La supervision, c’est quoi ?

La supervision, en relation d’aide, consiste à accompagner la thérapeute en lui offrant des séances au cours desquelles cette dernière peut évoquer des situations difficiles qu’elle vit avec certaines personnes aidées. Cette démarche apporte un éclairage, elle aide la personne supervisée à explorer ses émotions, à clarifier ses pensées, ses sentiments et ses interrogations.


Il ne s’agit donc pas d’un contrôle, ainsi que le sous-entend généralement ce terme, mais d’un soutien. Le superviseur est une personne externe expérimentée à qui on fait appel. Il est tenu au devoir de confidentialité.


L’ACC (Association des Conseillers Chrétiens) fait de la supervision une exigence pour l’accréditation ; elle est un élément nécessaire à la relation d’aide afin que les thérapeutes puissent :

 

  • augmenter et améliorer leurs compétences professionnelles.
  • développer leur compréhension et sensibilité à leurs propres réactions et sentiments.
  • faciliter la compréhension des sentiments des personnes qu’elles aident.
  • développer leur propre connaissance de Dieu, de la théorie de la relation d’aide, de ses outils et de son processus, identifier les difficultés rencontrées, souvent associées au souvenir d’un événement de la vie personnelle, réactivé par celui des personnes en consultation.

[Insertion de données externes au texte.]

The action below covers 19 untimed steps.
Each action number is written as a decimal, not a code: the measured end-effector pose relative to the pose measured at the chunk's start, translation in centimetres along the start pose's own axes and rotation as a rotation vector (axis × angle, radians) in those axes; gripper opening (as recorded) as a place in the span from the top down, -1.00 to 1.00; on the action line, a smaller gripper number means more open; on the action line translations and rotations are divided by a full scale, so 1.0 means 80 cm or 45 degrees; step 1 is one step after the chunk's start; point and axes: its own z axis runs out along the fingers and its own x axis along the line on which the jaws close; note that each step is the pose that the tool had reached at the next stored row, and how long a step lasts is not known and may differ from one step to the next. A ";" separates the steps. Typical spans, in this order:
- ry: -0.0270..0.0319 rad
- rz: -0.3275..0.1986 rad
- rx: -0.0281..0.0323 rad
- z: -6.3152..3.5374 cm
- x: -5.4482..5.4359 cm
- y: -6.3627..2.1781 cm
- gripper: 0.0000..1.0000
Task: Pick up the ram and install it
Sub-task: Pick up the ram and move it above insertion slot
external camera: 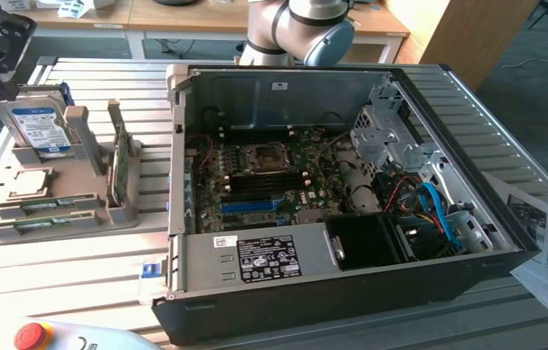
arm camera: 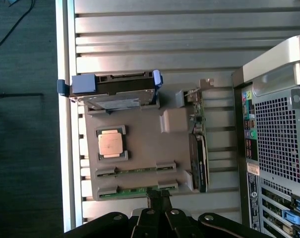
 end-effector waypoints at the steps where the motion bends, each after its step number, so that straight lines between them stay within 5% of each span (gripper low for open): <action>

La supervision poursuit les buts suivants :

  • promouvoir le développement personnel de la thérapeute.
  • examiner sa relation avec la personne aidée.
  • réfléchir au processus de la relation d’aide.
  • assurer la protection de la personne aidée.


Dans la pratique, la thérapeute entend certains récits de vie qui peuvent engendrer en elle des réactions particulières ou susciter des émotions profondes, voire déstabilisantes. La supervision va donc lui permettre de partager son ressenti et parfois de découvrir ses dysfonctionnements inconscients face à la personne suivie. C’est ainsi qu’un dialogue va se nouer dans une interaction constructive. Le superviseur va confronter la thérapeute aux situations rencontrées en la faisant réfléchir à ses interventions. Il pourra la défier et lui suggérer au besoin d’autres pistes. Ou lui proposer des approches différentes, tout en cherchant à la responsabiliser par rapport à ses pensées et à ses actions propres.


La supervision facilite donc la remise en cause personnelle de la thérapeute en lui apportant un regard extérieur susceptible de suggérer de nouvelles solutions dans des cas complexes.


Chose intéressante, l’interaction entre le superviseur et la praticienne est très souvent le reflet de ce qui se passe dans la réalité du suivi entre la personne aidée et la thérapeute. Leur échange apporte ainsi un nouvel éclairage, ainsi que de précieux éléments qui pourront être réutilisés par la suite comme outils thérapeutiques.


Qu’elle soit individuelle ou de groupe, la supervision fait donc partie intégrante de tout travail d’accompagnement qui se veut professionnel. Pour cette raison, toutes les collaboratrices du Point d’Eau sont suivies régulièrement par un spécialiste de cette matière.


Le besoin de supervision illustre combien le travail effectué au Point d’Eau est complexe.
Mais c’est cette complexité-même qui le rend passionnant et qui fait de la relation d’aide une discipline merveilleuse au service du prochain.